There were four of them: two males, and two females. From the few glances she'd gotten, they'd looked enough alike that Helen thought they might be part of the same family. But now that she had a chance to think about it calmly, she was beginning to think otherwise. Her captors had made no attempt to remain silent in her presence, for the good and simple reason that they spoke their own language. Helen didn't know the tongue, but she thought she recognized the language group. Many of the phrases resonated with the Old Byelorussian that was still spoken in some of the more rural areas of the Gryphon highlands. She was almost certain her captors were speaking a derivative of one of the Slavic languages.
And, if so, there was an ugly possibility. Her father had mentioned to her, once, that the genetic "super-soldiers" who had been at the heart of Earth's terrible Final War had originally been bred in Ukrainian laboratories. The "super-soldiers" had been supposedly annihilated in those wars. But her father had told her that some of them survived. And still lurked, somewhere in the great human ocean which was humanity's home planet.

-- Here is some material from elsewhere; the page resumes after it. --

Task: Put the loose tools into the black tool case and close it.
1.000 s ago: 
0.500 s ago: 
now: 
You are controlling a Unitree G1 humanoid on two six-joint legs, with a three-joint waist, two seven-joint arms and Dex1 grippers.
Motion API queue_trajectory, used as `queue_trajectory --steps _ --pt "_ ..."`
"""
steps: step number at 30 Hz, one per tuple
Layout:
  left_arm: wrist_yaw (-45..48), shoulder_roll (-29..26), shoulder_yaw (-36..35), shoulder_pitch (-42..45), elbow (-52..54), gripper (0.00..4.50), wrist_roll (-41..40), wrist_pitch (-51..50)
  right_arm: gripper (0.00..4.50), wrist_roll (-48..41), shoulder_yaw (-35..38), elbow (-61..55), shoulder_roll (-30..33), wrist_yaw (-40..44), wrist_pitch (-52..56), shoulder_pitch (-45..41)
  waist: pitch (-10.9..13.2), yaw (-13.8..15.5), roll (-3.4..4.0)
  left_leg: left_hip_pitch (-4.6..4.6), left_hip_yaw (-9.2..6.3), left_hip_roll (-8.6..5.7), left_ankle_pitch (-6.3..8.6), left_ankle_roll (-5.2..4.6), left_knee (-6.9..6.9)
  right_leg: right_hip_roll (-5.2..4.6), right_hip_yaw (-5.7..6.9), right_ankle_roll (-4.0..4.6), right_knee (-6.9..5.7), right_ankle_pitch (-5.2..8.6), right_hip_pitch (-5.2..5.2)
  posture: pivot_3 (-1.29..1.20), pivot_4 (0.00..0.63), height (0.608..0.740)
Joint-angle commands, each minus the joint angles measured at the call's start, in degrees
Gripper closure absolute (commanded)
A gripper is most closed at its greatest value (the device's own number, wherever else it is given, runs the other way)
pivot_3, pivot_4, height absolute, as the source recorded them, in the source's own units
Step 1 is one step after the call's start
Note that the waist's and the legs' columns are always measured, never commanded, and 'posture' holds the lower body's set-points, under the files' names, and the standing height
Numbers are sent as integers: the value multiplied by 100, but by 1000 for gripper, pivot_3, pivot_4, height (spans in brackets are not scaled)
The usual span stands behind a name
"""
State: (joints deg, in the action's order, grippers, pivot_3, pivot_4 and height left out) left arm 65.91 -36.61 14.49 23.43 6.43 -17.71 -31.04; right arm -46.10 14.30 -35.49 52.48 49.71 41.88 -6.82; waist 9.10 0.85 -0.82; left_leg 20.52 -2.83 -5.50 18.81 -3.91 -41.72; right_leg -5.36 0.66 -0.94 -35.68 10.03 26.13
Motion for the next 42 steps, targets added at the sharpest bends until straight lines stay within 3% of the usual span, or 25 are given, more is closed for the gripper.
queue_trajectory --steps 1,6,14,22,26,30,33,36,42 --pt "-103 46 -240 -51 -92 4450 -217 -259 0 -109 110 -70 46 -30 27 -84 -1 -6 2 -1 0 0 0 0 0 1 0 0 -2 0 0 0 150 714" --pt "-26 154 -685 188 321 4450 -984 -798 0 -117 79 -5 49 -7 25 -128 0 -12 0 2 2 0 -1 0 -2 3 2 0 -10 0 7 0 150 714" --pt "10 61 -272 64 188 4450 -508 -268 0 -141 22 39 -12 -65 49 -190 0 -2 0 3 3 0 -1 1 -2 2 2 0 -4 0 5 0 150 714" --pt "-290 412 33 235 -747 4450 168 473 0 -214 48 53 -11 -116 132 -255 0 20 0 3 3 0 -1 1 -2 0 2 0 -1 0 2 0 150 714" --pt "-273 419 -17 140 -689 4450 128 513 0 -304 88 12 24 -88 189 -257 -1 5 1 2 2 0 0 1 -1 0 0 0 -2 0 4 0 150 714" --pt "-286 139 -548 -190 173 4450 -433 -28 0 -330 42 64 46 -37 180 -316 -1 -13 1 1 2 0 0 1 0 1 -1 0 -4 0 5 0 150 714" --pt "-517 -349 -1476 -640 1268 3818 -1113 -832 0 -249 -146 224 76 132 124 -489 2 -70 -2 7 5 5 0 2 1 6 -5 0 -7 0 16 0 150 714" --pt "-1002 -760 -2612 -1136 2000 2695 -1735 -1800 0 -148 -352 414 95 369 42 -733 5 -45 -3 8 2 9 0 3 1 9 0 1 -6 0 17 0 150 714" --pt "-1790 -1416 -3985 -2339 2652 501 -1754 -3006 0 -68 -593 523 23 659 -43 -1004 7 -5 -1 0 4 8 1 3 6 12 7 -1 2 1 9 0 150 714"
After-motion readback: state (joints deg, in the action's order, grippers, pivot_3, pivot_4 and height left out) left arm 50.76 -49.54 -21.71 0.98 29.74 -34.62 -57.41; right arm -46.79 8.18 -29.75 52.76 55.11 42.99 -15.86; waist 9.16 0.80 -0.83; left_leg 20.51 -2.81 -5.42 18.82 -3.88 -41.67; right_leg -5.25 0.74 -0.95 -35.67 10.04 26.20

By all accounts, those genetic "super-soldiers" had looked upon other people as nothing more than beasts of burden. Or toys for their amusement.
Or insects . . .
That last image brought a peculiar kind of comfort. Helen realized she was pursuing the ancient strategy of one of Terra's most successful species. Like a cockroach, she would find safety in the walls.

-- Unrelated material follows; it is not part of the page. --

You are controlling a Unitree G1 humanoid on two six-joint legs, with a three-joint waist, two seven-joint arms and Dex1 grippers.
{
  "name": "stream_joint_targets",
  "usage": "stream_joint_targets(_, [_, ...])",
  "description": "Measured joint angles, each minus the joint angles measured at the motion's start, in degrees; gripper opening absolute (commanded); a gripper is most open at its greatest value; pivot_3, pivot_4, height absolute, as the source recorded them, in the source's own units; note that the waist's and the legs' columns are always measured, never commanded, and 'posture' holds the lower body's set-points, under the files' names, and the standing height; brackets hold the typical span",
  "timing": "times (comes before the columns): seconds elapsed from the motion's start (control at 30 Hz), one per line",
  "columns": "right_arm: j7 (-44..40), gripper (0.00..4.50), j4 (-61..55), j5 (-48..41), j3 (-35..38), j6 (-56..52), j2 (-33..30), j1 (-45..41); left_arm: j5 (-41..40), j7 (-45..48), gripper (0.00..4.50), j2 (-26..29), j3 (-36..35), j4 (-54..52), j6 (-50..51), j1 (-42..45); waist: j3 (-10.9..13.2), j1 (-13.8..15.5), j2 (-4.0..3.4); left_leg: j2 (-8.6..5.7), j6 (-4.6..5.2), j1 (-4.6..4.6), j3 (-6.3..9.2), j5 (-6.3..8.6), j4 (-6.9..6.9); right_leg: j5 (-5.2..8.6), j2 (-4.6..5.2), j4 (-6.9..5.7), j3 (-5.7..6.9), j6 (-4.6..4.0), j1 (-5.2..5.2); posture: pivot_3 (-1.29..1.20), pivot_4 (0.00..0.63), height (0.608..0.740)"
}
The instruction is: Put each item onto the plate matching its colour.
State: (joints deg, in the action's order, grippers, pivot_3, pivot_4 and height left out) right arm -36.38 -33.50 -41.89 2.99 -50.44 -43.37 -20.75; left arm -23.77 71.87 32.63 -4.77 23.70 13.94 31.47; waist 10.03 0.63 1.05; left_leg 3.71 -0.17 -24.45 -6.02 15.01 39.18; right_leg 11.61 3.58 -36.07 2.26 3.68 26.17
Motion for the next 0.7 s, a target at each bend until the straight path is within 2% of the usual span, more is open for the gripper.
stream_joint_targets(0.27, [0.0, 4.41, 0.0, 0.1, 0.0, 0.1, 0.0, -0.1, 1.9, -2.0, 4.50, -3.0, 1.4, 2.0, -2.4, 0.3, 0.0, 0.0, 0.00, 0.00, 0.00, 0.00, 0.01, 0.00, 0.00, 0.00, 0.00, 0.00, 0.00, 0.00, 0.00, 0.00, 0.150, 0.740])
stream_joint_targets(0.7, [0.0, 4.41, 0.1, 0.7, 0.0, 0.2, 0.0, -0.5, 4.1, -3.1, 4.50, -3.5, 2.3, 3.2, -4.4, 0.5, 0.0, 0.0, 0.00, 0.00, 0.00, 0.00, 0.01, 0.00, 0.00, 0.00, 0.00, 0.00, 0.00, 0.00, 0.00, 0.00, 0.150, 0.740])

Her lips quirked in a smile, she went back to digging.
Victor
Durkheim came to visit Victor in the hospital. As always, the head of State Security's detachment at the Havenite embassy on Terra was curt and abrupt.

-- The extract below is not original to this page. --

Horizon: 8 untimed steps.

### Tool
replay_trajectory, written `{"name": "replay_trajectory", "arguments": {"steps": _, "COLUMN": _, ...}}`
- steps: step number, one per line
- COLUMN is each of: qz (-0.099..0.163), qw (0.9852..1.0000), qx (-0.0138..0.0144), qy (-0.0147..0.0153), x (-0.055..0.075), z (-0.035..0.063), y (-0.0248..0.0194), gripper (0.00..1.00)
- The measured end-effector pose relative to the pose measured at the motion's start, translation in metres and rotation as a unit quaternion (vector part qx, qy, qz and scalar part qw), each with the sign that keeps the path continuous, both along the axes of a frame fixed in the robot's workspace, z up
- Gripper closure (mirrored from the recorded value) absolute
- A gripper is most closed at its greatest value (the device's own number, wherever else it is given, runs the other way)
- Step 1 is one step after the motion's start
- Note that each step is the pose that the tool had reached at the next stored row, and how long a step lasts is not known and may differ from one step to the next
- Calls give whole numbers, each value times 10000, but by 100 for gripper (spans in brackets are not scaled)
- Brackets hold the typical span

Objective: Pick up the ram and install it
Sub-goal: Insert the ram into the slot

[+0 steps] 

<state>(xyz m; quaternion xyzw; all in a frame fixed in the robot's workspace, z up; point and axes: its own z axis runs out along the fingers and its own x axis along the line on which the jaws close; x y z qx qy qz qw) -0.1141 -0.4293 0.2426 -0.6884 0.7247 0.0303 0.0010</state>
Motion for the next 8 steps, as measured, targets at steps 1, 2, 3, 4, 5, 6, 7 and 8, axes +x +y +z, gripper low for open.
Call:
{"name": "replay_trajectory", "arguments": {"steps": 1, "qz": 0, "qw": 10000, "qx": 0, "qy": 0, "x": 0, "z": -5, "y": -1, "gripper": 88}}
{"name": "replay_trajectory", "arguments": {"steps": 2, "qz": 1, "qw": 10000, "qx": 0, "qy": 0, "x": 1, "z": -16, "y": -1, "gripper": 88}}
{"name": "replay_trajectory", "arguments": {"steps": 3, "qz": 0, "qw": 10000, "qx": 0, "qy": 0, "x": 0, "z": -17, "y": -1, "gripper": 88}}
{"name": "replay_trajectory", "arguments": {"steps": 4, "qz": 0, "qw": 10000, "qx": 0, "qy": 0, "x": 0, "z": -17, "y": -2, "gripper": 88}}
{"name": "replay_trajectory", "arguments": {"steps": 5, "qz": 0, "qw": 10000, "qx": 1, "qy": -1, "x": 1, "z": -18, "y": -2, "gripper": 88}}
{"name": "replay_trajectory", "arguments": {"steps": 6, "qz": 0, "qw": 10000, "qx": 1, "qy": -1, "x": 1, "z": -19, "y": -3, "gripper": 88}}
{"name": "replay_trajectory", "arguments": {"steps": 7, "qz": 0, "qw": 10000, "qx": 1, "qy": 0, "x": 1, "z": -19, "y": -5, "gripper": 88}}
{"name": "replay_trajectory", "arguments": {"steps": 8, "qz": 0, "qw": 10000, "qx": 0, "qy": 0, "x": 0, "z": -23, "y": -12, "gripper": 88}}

"Nothing really serious," he muttered. "Spectacular set of cuts and bruises, but nothing worse. You're lucky."
Durkheim was thin to the point of emaciation. His bony, sunken-cheeked face was perched on the end of a long and scrawny neck. Standing at the foot of the quick-heal tank and staring down at him, the SS citizen general reminded Victor of nothing so much as holographs he had seen of a Terran vulture perched on a tree limb.
"So what happened?" he demanded.
Victor's answer came without hesitation. "I was just trying to get Usher to cut down on the drinking. Looks bad for our image here. I never imagined—"
Durkheim snorted. "Talk about foolish apprentices!" There was no heat in his voice, however. "Leave Usher alone, youngster. Frankly, the best thing for everybody would be if he'd just drink himself to death."
He placed a clawlike hand on the rim of the tank and leaned over. Now, he really looked like a carrion-eater.
"Usher's still alive for the sole reason that he's a Hero of the Revolution – never mind the details – and Rob Pierre is sometimes prone to sentimentalism. That's it ." Hissing: "You understand?"